### Task goal:
Among the lines of the records below, count those with the word "wooden". Reply with that number alone.

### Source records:
◆ ◆ ◆

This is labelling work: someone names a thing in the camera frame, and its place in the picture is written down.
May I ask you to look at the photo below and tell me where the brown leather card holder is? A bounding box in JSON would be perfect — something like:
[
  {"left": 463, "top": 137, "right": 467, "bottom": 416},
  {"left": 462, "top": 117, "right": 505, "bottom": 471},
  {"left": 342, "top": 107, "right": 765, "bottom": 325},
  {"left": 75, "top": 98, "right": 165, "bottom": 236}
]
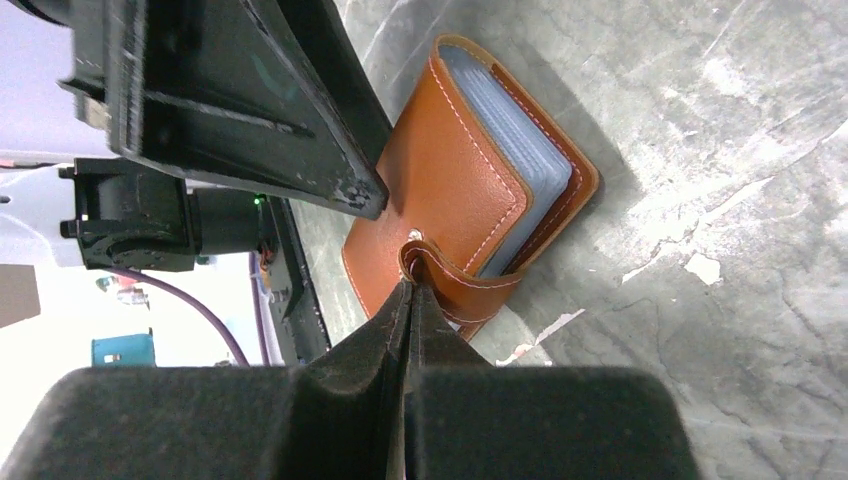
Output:
[{"left": 342, "top": 34, "right": 600, "bottom": 339}]

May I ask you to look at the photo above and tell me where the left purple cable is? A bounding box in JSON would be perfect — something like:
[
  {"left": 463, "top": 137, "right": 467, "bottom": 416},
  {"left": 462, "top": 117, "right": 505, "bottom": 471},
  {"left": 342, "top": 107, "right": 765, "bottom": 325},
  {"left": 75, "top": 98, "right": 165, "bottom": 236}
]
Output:
[{"left": 105, "top": 251, "right": 273, "bottom": 369}]

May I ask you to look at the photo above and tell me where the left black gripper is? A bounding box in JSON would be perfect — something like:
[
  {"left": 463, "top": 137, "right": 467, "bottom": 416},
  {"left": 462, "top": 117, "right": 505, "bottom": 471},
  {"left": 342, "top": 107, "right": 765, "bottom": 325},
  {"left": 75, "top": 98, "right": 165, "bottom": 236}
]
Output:
[{"left": 11, "top": 1, "right": 391, "bottom": 219}]

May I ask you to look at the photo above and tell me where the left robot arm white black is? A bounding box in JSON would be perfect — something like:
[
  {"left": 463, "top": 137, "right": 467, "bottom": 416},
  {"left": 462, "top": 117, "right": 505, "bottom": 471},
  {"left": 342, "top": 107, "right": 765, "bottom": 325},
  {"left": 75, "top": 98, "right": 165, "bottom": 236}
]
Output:
[{"left": 1, "top": 1, "right": 391, "bottom": 272}]

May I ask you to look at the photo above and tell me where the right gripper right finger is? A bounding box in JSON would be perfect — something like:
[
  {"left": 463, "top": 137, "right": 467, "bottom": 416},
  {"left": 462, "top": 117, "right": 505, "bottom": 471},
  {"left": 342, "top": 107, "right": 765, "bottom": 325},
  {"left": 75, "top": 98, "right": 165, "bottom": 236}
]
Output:
[{"left": 405, "top": 285, "right": 701, "bottom": 479}]

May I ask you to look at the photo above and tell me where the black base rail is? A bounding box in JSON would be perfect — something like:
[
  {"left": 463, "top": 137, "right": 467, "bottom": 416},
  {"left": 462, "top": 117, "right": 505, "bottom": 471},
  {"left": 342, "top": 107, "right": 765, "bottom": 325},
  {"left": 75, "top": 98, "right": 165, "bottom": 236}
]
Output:
[{"left": 267, "top": 197, "right": 331, "bottom": 366}]

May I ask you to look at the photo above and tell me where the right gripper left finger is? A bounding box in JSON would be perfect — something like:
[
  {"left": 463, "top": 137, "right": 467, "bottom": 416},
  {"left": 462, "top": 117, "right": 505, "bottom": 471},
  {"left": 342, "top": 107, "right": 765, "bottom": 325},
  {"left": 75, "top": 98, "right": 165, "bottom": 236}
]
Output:
[{"left": 1, "top": 281, "right": 414, "bottom": 479}]

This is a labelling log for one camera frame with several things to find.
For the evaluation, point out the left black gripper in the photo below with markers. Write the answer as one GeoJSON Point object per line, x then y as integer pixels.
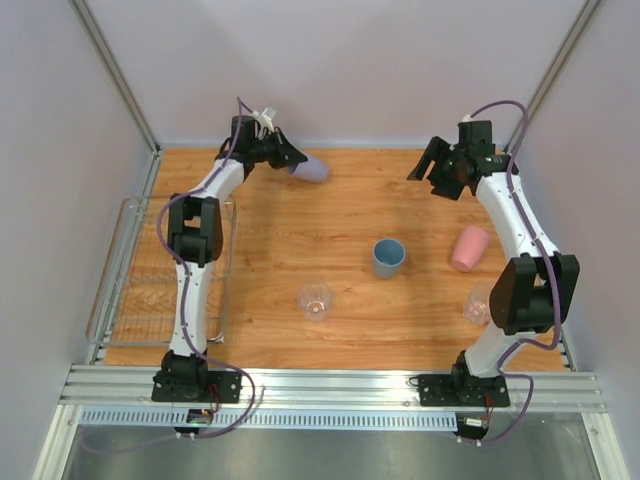
{"type": "Point", "coordinates": [288, 155]}

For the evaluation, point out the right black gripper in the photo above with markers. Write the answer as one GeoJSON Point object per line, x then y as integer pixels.
{"type": "Point", "coordinates": [439, 168]}

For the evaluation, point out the purple plastic cup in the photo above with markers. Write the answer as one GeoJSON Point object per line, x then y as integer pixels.
{"type": "Point", "coordinates": [311, 170]}

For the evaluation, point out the pink plastic cup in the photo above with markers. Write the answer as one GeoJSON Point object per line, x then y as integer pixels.
{"type": "Point", "coordinates": [470, 247]}

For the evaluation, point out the blue plastic cup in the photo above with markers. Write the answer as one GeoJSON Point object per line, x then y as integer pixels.
{"type": "Point", "coordinates": [388, 255]}

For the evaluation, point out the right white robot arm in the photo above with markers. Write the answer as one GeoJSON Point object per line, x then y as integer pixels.
{"type": "Point", "coordinates": [532, 295]}

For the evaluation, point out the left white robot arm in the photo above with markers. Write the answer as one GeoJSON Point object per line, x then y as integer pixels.
{"type": "Point", "coordinates": [190, 228]}

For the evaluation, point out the clear glass cup right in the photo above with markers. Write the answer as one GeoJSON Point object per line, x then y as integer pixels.
{"type": "Point", "coordinates": [476, 309]}

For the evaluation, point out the clear glass cup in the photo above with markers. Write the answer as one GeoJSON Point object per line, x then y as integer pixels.
{"type": "Point", "coordinates": [476, 309]}
{"type": "Point", "coordinates": [315, 300]}

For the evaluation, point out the clear glass cup centre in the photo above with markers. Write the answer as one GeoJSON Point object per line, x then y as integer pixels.
{"type": "Point", "coordinates": [315, 300]}

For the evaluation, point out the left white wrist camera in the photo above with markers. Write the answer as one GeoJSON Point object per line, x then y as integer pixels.
{"type": "Point", "coordinates": [265, 118]}

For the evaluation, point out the wire dish rack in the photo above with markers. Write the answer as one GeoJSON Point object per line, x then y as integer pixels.
{"type": "Point", "coordinates": [136, 301]}

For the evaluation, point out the right aluminium frame post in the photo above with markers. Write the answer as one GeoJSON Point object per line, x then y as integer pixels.
{"type": "Point", "coordinates": [580, 25]}

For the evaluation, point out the aluminium frame post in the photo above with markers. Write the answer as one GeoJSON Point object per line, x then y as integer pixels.
{"type": "Point", "coordinates": [580, 25]}
{"type": "Point", "coordinates": [98, 40]}

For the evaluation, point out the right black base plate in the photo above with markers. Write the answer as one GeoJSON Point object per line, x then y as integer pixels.
{"type": "Point", "coordinates": [443, 390]}

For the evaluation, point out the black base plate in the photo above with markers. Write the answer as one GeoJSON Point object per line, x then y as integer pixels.
{"type": "Point", "coordinates": [225, 387]}
{"type": "Point", "coordinates": [443, 390]}

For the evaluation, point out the left aluminium frame post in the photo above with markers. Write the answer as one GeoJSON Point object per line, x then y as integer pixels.
{"type": "Point", "coordinates": [98, 40]}

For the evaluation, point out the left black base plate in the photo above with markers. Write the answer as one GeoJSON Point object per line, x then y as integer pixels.
{"type": "Point", "coordinates": [225, 387]}

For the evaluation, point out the aluminium front rail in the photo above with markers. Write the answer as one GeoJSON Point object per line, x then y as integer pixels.
{"type": "Point", "coordinates": [564, 391]}

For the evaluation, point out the slotted cable duct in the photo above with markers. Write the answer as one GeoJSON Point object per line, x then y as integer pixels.
{"type": "Point", "coordinates": [272, 418]}

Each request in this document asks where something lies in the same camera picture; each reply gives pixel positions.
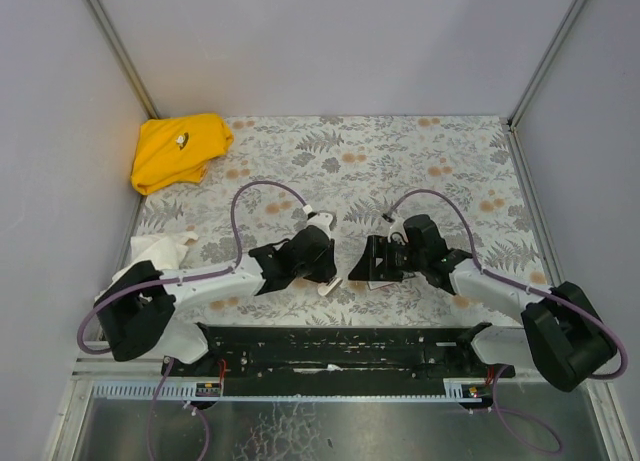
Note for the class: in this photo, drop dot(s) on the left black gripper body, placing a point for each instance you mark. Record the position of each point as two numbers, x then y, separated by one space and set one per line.
324 269

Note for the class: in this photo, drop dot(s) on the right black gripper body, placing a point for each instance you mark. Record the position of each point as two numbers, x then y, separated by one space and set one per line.
377 260

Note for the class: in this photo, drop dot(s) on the red white staple box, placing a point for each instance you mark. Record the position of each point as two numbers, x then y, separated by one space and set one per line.
373 285

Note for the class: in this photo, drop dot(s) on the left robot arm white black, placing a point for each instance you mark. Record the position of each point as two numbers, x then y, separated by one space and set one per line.
139 313

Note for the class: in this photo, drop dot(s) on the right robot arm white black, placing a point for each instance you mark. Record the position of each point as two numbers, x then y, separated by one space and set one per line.
556 331

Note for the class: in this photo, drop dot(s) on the floral patterned table mat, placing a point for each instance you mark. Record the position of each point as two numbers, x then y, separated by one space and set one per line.
456 169

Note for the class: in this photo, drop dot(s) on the white crumpled cloth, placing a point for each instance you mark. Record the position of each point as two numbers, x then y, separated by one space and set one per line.
164 250

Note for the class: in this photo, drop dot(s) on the yellow folded cloth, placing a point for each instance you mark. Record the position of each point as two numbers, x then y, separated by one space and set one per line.
178 150

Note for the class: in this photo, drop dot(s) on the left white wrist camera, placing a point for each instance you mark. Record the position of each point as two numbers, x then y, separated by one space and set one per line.
323 220

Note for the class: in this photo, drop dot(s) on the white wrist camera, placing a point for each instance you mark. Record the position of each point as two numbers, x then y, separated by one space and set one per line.
397 232
323 220

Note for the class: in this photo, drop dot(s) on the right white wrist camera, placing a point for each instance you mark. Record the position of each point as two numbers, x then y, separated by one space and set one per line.
397 232

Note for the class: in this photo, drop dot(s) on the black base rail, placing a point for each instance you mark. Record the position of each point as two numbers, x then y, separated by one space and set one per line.
238 352

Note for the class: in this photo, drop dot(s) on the white slotted cable duct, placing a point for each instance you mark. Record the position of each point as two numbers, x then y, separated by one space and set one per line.
196 392

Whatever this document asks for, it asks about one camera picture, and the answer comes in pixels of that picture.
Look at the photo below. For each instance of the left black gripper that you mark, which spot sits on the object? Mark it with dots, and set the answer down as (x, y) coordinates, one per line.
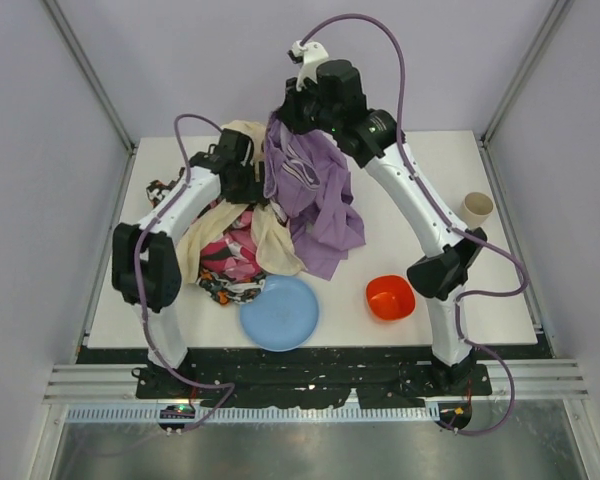
(250, 187)

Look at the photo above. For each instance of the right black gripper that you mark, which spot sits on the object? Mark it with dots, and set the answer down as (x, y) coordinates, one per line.
(290, 111)

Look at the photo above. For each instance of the purple cloth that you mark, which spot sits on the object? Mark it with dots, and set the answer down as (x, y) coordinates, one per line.
(308, 177)

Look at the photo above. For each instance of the cream cloth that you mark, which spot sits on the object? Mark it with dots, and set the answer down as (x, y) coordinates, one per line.
(275, 250)

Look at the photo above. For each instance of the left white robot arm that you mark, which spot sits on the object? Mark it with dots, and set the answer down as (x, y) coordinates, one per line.
(145, 268)

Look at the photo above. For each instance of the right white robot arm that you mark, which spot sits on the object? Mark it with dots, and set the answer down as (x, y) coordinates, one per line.
(378, 146)

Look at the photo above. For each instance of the pink patterned cloth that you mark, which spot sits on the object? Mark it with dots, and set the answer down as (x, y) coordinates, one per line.
(233, 253)

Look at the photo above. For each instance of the black orange patterned cloth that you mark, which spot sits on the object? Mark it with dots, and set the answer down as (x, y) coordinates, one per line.
(218, 287)

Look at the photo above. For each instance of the light blue plate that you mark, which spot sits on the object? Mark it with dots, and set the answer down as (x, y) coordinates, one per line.
(283, 316)

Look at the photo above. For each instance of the beige paper cup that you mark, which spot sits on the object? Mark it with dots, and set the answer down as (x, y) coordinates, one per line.
(476, 207)

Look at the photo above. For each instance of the orange plastic bowl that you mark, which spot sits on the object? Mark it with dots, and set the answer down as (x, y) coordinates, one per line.
(390, 298)

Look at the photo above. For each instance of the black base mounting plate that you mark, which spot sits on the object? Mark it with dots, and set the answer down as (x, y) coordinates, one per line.
(308, 378)

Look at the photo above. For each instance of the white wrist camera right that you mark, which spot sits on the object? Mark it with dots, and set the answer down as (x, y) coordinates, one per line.
(308, 56)

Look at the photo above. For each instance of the right aluminium frame post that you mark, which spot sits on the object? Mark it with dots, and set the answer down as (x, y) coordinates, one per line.
(541, 40)

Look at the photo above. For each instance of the aluminium frame post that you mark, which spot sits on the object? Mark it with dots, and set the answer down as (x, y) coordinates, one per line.
(79, 55)
(541, 40)

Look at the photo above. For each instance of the white perforated cable duct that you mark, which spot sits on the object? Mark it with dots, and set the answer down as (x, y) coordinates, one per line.
(350, 412)

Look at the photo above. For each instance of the left aluminium frame post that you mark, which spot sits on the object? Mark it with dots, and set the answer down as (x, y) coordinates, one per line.
(79, 55)

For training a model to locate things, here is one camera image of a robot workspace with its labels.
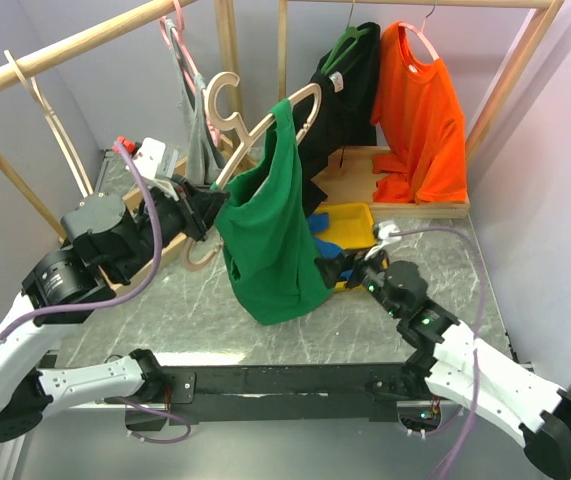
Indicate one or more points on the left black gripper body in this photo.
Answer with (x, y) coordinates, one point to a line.
(183, 215)

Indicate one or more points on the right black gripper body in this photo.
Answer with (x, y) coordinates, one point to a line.
(369, 274)

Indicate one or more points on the wooden hanger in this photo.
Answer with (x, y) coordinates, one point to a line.
(61, 136)
(247, 139)

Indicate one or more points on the green tank top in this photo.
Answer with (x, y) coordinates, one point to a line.
(268, 249)

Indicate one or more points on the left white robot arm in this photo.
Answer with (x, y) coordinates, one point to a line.
(106, 244)

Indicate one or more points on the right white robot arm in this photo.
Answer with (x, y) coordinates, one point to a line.
(452, 363)

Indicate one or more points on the grey tank top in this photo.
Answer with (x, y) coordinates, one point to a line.
(204, 163)

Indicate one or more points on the pink hanger left rack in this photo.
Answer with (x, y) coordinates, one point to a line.
(191, 83)

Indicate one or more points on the pink hanger rack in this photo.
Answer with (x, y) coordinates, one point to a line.
(191, 83)
(420, 32)

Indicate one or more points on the green hanger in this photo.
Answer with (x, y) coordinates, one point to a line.
(346, 42)

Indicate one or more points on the pink hanger right rack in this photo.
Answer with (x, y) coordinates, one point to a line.
(420, 32)

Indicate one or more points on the yellow plastic tray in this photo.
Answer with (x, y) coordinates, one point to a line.
(341, 227)

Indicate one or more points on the right wooden clothes rack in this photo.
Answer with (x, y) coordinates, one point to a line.
(349, 177)

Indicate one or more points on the wooden clothes rack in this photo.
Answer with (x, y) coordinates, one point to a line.
(91, 38)
(349, 177)

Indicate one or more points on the orange t-shirt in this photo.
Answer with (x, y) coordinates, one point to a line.
(418, 112)

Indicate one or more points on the black t-shirt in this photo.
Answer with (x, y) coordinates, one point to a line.
(348, 95)

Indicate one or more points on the left wooden clothes rack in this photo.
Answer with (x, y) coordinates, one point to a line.
(91, 38)

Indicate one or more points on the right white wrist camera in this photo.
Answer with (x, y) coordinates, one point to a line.
(386, 233)

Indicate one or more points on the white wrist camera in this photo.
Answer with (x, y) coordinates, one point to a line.
(386, 233)
(154, 160)

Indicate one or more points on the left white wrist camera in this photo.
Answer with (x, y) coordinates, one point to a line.
(154, 160)

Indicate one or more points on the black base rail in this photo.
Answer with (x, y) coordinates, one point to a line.
(378, 392)

◆ ◆ ◆

### Exercise solution:
4